[Given entries]:

▼

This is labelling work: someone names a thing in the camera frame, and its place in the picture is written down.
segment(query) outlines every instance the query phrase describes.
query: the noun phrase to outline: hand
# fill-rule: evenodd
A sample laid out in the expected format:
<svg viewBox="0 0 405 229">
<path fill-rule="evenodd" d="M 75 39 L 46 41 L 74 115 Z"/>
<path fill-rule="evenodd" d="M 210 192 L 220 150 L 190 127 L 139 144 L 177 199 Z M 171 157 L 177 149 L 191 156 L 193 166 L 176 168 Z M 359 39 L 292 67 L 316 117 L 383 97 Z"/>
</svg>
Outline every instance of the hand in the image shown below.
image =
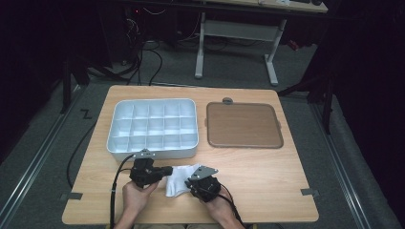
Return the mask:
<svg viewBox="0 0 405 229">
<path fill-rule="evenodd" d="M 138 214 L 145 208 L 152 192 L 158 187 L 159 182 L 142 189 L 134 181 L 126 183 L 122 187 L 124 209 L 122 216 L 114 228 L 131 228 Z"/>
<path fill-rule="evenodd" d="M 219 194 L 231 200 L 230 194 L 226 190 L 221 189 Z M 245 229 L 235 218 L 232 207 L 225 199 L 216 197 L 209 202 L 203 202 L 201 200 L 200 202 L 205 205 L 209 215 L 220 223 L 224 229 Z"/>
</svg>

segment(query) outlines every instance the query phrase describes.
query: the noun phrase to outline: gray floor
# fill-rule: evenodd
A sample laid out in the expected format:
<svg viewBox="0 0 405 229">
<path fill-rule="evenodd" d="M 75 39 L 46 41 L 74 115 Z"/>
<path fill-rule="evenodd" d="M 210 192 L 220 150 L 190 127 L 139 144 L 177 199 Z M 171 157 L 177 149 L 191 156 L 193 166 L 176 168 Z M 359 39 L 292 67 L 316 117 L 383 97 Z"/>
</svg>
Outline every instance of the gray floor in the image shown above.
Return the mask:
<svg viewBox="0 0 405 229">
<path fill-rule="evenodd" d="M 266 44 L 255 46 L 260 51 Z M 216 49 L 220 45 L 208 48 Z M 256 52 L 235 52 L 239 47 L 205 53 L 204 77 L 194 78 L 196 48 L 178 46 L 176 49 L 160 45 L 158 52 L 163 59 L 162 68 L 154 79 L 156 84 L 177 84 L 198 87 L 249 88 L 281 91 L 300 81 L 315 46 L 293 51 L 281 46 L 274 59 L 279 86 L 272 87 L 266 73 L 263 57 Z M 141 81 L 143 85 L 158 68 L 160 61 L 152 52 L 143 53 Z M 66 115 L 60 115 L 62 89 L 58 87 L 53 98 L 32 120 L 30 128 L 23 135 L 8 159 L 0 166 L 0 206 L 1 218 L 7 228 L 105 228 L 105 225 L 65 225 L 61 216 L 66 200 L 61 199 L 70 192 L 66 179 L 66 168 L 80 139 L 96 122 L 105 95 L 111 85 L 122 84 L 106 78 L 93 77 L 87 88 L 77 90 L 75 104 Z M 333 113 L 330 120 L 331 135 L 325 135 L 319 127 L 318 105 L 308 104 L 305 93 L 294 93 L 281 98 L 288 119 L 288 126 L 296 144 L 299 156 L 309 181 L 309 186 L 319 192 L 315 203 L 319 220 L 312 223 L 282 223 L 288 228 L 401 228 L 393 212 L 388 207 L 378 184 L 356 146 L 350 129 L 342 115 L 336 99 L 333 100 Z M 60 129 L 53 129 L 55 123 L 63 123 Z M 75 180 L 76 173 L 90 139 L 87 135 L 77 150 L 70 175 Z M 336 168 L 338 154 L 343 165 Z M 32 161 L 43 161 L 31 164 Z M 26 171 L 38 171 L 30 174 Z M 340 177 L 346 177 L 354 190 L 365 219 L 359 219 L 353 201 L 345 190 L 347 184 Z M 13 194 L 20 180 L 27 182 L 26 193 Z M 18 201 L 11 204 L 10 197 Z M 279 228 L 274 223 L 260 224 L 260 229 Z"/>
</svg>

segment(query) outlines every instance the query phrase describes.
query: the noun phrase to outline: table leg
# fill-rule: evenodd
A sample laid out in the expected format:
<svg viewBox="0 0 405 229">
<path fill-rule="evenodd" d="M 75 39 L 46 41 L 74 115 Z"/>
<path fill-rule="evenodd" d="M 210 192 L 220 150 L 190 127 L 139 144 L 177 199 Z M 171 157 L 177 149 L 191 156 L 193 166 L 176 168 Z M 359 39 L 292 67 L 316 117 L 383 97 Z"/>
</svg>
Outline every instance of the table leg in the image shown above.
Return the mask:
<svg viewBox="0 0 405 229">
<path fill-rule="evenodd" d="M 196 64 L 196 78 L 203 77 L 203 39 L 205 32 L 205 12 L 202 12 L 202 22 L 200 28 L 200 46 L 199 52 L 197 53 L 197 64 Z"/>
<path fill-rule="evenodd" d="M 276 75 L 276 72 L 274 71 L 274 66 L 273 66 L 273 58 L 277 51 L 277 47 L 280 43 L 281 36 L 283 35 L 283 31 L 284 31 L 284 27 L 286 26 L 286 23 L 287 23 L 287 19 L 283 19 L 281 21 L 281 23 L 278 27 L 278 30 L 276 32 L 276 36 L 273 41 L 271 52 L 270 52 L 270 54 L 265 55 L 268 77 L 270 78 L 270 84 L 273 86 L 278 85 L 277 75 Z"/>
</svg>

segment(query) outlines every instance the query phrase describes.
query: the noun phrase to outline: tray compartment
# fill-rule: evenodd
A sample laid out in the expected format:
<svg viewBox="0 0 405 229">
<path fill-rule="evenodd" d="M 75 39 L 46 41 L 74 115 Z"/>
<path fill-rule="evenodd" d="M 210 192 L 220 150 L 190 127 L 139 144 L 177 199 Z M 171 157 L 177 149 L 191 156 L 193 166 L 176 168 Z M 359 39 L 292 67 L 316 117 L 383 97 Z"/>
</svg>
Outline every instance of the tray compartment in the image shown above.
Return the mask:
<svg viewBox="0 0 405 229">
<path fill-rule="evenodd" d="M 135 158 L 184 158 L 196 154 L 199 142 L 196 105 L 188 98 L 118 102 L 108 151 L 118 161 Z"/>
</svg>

▲
▼

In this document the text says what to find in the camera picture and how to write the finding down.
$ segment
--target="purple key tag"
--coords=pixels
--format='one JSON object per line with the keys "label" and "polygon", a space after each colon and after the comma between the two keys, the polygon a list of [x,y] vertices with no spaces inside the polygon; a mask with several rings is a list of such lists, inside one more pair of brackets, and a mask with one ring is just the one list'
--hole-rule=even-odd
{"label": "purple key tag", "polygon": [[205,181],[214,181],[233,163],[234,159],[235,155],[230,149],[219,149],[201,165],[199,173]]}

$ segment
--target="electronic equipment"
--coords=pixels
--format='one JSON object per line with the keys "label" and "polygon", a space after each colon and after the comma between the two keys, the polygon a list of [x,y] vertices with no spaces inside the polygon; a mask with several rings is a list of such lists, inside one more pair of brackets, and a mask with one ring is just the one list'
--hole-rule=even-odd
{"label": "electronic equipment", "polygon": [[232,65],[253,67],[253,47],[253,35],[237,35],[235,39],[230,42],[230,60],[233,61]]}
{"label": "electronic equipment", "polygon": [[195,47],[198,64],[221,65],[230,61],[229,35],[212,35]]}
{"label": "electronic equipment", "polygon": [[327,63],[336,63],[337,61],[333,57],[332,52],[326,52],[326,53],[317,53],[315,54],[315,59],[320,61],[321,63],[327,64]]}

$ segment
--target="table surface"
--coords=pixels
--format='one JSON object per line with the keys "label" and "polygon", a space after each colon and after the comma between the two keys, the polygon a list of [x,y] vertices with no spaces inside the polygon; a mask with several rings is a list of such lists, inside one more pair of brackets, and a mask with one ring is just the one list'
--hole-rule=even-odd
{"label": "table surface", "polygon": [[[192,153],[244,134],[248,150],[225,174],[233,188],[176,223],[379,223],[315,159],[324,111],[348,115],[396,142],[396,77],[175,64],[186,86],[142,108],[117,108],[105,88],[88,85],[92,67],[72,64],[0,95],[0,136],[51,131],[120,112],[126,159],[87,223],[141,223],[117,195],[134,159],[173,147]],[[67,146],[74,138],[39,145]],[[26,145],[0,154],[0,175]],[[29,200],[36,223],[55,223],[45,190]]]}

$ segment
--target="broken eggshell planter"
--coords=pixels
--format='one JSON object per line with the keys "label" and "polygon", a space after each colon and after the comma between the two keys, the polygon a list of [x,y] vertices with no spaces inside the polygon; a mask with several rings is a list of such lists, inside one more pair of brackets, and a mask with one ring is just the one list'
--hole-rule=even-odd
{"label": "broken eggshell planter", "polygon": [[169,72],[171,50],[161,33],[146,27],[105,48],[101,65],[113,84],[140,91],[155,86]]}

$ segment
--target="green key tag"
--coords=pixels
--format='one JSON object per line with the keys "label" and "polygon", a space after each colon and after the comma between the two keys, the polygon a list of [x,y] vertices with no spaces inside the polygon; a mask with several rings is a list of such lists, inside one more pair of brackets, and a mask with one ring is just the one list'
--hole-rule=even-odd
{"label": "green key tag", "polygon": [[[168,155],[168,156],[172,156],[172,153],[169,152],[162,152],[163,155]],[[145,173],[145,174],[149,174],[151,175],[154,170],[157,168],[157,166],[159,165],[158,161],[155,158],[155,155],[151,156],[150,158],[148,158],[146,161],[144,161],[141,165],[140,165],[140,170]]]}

▲

[Problem details]:
Using the records above, select and copy every line that has the word "camera".

[Your response]:
This is labelling work: someone names a thing in the camera frame, and its place in the picture is written down.
In this document the text says what to find in the camera picture and how to write the finding down.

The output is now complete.